Result (1) Two overexpression lines (OE1, OE2) and two repression expression lines (IE1, IE2) of PdaGLK1 gene were obtained through resistance screening and PCR identification. The qRT-PCR results showed that gene expression levels of OE1, OE2 were 25.16 and 24.79 times of wild type, respectively, and the gene expression levels of IE1, IE2 were 12.85% and 11.92% of wild type. (2) After NaCl stress treatment, the growth of Populus davidiana × P. alba var. pyramidalis with repressed expression of PdaGLK1 was severely inhibited, with yellowing, wilting, and shedding of leaves, and the decrease in fresh mass was significantly greater than wild type; while the overexpressed Populus davidiana × P. alba var. pyramidalis was not significantly inhibited in growth, and the decrease in fresh mass was lower than wild type and repression expression plants, indicating that the expression of PdaGLK1 gene can enhance salt stress tolerance of Populus davidiana × P. alba var. pyramidalis. (3) Under salt stress, the overexpressed Populus davidiana × P. alba var. pyramidalis plants with PdaGLK1 gene had less ROS accumulation, higher antioxidant enzyme activities than the wild type and repression expression plants, and lower malondialdehyde (MDA) content and relative electrical conductivity than wild type and repression expression plants, with reduced cell damage.

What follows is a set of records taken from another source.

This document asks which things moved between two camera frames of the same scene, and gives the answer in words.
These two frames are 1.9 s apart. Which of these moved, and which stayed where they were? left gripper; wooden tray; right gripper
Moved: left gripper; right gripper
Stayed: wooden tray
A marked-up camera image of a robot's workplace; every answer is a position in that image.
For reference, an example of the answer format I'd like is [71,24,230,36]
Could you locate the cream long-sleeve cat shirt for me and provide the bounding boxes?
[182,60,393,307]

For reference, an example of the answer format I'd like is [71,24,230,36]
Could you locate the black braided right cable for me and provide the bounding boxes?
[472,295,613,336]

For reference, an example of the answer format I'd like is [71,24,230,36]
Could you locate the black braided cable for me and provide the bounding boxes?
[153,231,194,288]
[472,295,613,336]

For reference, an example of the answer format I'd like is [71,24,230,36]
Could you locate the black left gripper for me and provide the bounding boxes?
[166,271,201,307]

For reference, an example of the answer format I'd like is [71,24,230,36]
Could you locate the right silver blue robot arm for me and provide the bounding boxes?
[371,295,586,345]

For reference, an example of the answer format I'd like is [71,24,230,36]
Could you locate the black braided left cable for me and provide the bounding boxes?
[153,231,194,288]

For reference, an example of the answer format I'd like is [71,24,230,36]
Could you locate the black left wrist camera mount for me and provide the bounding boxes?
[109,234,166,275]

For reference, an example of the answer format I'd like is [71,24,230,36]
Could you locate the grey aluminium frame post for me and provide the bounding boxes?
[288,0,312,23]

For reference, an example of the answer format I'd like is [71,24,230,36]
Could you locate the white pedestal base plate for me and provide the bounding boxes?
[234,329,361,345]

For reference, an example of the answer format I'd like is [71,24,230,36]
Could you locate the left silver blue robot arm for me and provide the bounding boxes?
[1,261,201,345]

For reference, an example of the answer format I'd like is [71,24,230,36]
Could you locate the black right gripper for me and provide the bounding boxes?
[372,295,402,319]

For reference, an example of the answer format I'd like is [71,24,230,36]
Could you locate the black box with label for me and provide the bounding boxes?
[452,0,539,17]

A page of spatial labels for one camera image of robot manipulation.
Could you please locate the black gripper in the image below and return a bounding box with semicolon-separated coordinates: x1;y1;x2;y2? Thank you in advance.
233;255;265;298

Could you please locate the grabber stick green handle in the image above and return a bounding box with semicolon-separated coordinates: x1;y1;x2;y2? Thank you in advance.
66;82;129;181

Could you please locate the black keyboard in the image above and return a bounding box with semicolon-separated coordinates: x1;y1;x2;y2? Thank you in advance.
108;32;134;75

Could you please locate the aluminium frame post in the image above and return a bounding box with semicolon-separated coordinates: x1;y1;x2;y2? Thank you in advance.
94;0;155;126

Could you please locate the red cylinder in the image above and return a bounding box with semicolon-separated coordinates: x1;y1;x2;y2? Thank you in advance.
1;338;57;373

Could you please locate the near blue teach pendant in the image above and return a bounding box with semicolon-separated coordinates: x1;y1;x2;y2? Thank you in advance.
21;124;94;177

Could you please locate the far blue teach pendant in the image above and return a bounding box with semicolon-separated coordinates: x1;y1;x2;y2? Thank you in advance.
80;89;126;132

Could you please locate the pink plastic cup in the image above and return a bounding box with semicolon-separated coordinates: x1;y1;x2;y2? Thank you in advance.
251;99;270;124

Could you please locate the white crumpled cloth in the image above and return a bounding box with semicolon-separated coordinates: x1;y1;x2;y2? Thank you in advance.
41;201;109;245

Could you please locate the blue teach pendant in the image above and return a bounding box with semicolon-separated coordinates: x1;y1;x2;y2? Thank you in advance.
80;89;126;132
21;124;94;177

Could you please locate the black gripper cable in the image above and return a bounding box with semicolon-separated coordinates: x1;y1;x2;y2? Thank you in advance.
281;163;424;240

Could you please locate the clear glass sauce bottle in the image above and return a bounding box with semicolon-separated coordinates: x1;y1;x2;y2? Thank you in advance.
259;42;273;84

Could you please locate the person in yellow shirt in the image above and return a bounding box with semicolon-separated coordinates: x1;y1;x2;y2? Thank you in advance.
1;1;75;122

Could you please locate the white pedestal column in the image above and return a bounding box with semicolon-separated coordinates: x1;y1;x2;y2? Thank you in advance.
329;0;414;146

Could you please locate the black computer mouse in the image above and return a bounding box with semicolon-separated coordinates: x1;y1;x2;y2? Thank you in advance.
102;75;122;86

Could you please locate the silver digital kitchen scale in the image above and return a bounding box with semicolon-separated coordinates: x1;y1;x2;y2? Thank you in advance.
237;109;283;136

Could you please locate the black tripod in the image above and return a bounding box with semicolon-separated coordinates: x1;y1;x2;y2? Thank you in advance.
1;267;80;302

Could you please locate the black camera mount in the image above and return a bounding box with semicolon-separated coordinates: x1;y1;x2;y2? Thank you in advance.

Conclusion The PdaGLK1 gene can improve salt stress adaptability of Populus davidiana × P. alba var. pyramidalis by enhancing in vivo ROS scavenging capacity, reducing cell damage, and maintaining cell integrity. This study not only provides an important basis for analyzing the function of PdaGLK1 gene in Populus davidiana × P. alba var. pyramidalis, but also provides key candidate gene resources for the innovation and improvement of salt-tolerant germplasm resources of Populus davidiana × P. alba var. pyramidalis.